WHAT THE EXERCISE ASKS
Transcribe the stretch of entries below from the line with "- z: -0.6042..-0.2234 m" through the line with "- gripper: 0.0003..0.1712", exactly and with both ends included; leave out all other lines.

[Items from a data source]
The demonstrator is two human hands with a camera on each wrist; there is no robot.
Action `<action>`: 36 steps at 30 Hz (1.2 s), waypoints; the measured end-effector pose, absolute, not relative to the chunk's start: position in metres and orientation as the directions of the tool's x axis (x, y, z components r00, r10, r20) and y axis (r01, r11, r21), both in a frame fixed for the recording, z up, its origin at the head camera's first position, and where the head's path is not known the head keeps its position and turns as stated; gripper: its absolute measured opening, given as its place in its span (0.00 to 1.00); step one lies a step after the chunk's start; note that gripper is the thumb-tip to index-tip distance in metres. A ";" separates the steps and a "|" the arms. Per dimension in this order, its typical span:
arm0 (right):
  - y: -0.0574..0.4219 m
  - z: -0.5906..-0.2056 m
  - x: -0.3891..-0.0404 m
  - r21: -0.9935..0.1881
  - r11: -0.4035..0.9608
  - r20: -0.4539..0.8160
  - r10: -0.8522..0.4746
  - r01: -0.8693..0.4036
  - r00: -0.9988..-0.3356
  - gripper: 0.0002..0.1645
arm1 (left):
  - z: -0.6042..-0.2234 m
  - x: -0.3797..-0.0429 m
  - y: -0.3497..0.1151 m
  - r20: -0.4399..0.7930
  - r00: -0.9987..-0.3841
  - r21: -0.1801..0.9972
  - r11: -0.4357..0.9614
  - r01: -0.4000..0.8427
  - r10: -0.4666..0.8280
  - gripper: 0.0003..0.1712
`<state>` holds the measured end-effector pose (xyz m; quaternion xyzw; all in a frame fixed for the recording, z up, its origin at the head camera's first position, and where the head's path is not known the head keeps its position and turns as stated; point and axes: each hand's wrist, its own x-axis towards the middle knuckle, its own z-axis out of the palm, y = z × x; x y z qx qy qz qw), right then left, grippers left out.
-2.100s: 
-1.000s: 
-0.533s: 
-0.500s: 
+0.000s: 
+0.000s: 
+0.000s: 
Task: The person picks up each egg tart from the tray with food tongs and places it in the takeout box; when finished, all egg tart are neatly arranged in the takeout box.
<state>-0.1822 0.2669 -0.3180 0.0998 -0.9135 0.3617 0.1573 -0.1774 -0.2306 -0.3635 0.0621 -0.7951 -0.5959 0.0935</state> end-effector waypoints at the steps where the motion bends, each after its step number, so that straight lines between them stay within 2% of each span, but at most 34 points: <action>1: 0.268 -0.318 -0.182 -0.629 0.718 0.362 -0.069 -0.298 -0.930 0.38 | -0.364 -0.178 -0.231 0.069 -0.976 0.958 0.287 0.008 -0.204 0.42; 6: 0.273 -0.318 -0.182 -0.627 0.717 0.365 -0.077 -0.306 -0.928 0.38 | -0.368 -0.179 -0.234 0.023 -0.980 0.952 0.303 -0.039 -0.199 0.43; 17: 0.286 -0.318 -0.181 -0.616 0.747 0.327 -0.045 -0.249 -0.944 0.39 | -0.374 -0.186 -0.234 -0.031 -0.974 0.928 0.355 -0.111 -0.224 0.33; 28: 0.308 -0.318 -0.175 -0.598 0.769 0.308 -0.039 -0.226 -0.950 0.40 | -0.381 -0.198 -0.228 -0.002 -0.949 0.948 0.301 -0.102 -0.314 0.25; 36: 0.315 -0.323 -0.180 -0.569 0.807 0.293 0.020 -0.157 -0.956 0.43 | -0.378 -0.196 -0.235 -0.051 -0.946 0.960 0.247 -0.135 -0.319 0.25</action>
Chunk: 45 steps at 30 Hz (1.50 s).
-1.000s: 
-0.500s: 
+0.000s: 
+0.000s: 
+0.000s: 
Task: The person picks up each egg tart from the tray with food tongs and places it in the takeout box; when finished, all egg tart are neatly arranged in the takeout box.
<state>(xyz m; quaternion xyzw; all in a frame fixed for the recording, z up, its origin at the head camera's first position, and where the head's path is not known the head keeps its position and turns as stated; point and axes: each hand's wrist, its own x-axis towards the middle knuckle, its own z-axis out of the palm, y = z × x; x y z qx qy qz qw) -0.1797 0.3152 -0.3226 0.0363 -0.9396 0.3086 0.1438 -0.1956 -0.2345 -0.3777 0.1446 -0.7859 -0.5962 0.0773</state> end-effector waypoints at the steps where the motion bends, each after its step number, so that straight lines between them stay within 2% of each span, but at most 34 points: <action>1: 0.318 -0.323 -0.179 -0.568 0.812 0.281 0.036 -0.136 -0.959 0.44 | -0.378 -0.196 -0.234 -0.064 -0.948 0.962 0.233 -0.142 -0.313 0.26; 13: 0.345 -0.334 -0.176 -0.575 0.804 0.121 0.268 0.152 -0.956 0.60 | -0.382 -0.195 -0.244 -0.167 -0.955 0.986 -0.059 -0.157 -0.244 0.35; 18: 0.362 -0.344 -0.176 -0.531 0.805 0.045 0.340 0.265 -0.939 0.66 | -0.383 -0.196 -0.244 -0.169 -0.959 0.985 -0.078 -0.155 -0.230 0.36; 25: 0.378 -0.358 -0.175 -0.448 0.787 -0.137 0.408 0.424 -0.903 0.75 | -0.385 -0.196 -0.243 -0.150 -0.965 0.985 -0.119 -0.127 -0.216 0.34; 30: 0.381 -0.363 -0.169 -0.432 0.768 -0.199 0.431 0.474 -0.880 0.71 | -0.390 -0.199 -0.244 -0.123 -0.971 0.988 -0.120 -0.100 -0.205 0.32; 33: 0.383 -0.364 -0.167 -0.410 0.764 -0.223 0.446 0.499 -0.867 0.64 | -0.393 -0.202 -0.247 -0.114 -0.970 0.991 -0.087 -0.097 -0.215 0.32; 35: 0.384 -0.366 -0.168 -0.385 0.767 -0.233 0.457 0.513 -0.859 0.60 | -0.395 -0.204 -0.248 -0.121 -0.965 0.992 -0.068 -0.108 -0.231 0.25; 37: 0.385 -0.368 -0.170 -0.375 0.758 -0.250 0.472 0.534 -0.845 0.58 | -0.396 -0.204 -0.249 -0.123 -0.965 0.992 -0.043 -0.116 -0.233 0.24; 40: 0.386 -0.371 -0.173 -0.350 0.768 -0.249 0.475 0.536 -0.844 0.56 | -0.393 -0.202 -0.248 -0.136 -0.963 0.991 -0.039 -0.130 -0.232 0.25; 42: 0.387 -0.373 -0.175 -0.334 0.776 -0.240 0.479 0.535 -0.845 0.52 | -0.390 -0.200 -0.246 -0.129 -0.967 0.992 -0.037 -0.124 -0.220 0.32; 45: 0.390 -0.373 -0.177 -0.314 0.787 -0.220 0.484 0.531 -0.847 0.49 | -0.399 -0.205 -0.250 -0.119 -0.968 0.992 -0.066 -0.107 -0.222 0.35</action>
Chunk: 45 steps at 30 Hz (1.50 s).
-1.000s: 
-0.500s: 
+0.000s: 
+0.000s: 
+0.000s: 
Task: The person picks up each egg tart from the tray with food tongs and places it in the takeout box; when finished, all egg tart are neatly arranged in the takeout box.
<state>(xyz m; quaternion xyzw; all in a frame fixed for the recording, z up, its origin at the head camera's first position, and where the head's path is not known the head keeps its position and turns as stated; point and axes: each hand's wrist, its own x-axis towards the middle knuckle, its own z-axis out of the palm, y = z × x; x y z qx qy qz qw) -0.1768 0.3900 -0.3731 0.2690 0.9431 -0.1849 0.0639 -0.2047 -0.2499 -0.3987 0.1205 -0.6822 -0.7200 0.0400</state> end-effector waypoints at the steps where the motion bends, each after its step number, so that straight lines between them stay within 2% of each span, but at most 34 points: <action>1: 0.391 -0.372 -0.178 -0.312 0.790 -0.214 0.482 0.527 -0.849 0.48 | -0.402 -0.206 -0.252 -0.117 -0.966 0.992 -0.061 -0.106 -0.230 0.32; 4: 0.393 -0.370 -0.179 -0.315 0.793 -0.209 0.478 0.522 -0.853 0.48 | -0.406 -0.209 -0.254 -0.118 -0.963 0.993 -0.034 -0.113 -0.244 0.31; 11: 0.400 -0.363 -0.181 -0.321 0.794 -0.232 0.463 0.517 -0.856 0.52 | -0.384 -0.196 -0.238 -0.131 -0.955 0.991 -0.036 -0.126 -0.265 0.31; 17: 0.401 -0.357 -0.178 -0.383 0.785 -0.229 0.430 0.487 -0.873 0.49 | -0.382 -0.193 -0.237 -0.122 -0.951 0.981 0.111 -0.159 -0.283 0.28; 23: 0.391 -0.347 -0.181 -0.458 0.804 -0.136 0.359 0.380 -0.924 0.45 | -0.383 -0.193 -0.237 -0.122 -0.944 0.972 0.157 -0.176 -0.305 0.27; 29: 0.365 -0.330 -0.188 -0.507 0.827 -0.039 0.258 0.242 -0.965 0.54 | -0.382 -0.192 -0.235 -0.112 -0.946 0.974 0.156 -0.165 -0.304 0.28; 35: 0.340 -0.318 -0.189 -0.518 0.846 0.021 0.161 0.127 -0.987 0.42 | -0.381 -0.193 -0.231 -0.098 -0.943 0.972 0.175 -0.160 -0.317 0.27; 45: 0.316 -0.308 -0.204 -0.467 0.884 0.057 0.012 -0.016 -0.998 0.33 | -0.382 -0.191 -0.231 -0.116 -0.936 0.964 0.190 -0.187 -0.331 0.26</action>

SOLUTION
  - z: -0.6042..-0.2234 m
  - x: -0.3797..-0.0429 m
  - y: -0.3497..0.1151 m
  - r20: -0.4399..0.7930
  - r00: -0.9987..-0.3841
  - r21: -0.1801..0.9972
  - r11: -0.4357..0.9614
  - r01: -0.4000..0.8427
  - r10: -0.4666..0.8280
  - gripper: 0.0003..0.1712

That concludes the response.